What you are asked to do: How many lines of the data include the string "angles"? State the number and nothing else.

Data block:

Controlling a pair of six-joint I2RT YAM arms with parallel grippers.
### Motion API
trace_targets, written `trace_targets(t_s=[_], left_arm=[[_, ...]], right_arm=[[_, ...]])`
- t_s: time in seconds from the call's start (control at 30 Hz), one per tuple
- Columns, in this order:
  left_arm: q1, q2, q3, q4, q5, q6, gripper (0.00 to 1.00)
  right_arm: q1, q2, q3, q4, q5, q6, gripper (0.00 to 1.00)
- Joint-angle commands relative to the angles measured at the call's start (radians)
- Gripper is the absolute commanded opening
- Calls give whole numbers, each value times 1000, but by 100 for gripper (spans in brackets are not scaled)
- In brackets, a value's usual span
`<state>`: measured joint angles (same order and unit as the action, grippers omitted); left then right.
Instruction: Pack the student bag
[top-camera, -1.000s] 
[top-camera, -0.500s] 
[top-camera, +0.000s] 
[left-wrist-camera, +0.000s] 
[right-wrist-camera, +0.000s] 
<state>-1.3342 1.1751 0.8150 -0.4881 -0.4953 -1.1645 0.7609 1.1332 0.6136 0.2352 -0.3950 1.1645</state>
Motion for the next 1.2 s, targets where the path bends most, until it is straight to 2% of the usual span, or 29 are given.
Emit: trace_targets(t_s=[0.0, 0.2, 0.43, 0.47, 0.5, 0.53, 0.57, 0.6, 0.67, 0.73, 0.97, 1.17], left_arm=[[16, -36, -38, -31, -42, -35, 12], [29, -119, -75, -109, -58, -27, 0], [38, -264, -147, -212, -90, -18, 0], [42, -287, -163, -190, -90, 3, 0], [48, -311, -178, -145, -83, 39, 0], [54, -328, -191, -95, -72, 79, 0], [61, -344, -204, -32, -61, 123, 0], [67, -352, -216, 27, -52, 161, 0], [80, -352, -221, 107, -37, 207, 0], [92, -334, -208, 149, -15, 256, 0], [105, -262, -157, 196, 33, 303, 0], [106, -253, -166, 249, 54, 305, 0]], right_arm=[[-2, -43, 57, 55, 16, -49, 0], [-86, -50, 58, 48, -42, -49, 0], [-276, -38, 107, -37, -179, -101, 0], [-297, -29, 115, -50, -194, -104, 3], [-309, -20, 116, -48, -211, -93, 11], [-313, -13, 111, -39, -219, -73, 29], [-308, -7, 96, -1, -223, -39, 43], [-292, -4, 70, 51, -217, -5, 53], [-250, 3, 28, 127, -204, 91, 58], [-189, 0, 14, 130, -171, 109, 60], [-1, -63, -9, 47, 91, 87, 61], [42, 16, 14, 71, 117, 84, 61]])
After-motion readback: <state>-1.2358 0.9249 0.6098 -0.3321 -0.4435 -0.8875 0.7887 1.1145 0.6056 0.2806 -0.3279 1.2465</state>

Answer section: 2